Work item> For this exercise, repeat exactly the lines below starting at the line holding "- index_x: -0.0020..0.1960" and ending at the line holding "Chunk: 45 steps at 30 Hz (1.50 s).", both included, with no extra lines and no pictures.

Dataset extract>
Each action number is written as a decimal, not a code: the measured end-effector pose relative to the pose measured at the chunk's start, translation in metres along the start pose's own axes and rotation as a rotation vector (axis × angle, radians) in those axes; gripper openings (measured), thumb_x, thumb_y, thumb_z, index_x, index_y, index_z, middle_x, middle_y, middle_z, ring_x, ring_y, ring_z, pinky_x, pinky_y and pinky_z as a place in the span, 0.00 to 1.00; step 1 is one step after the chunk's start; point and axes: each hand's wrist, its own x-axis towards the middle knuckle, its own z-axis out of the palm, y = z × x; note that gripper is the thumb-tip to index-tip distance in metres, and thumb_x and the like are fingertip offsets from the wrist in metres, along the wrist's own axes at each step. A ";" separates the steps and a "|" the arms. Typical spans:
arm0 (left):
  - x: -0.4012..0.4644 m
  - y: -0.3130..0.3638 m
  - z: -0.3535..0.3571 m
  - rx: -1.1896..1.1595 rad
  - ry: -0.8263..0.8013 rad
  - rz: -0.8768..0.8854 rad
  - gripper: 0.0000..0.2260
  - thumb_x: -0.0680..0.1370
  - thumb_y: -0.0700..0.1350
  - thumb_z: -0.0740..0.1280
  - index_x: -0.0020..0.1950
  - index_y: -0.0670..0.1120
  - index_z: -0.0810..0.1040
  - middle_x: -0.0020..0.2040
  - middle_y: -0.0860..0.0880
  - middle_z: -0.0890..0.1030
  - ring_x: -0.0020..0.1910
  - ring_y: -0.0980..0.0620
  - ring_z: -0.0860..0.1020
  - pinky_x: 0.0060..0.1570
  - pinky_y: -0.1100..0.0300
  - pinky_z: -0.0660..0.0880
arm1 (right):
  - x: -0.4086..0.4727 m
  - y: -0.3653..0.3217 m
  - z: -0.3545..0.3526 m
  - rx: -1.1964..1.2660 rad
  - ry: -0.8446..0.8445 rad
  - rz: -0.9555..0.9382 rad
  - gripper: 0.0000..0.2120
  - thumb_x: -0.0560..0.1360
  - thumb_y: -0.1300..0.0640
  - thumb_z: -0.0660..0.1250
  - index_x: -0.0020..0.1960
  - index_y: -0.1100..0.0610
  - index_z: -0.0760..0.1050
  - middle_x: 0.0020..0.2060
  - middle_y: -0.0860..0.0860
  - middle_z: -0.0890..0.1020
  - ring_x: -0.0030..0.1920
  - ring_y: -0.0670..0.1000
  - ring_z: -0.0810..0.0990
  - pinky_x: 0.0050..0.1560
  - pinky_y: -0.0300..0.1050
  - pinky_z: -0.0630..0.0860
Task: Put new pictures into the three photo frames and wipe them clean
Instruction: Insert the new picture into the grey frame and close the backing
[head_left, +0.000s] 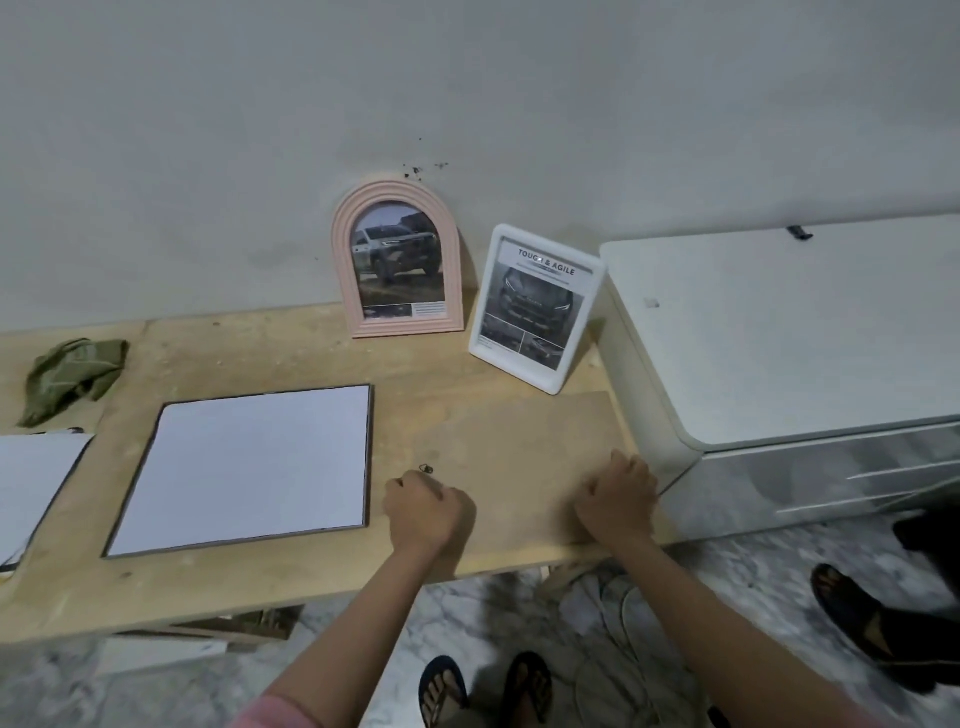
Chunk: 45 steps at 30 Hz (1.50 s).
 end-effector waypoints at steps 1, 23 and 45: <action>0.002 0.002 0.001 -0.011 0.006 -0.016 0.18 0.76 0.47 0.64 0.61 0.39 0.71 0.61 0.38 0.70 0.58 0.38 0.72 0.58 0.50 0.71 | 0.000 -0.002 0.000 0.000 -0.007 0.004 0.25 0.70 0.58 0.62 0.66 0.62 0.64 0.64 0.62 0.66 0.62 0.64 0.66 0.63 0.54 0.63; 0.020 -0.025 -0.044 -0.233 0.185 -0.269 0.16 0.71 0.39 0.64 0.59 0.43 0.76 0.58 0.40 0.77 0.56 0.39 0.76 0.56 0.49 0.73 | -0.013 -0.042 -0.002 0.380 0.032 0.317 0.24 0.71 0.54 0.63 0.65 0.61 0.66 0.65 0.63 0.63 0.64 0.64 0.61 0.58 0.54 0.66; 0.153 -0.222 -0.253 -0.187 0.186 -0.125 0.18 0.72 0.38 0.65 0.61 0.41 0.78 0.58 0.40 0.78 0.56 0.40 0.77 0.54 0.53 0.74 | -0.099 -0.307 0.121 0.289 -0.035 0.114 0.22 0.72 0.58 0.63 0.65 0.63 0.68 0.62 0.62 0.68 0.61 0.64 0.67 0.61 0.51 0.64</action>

Final answer>
  - index_x: -0.0020..0.1960
  - index_y: -0.1100..0.0610
  - index_z: -0.0760..0.1050
  - middle_x: 0.0020..0.2060
  - middle_y: -0.0860..0.0860
  - middle_z: -0.0890..0.1020
  - ring_x: -0.0030..0.1920
  - ring_y: -0.0670..0.1000
  - ring_z: -0.0810..0.0990
  - pinky_x: 0.0050..0.1560
  - pinky_y: -0.0300..0.1050
  - pinky_z: -0.0630..0.0860
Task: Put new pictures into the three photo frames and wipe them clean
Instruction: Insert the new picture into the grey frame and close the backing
[head_left, +0.000s] 
Chunk: 45 steps at 30 Hz (1.50 s).

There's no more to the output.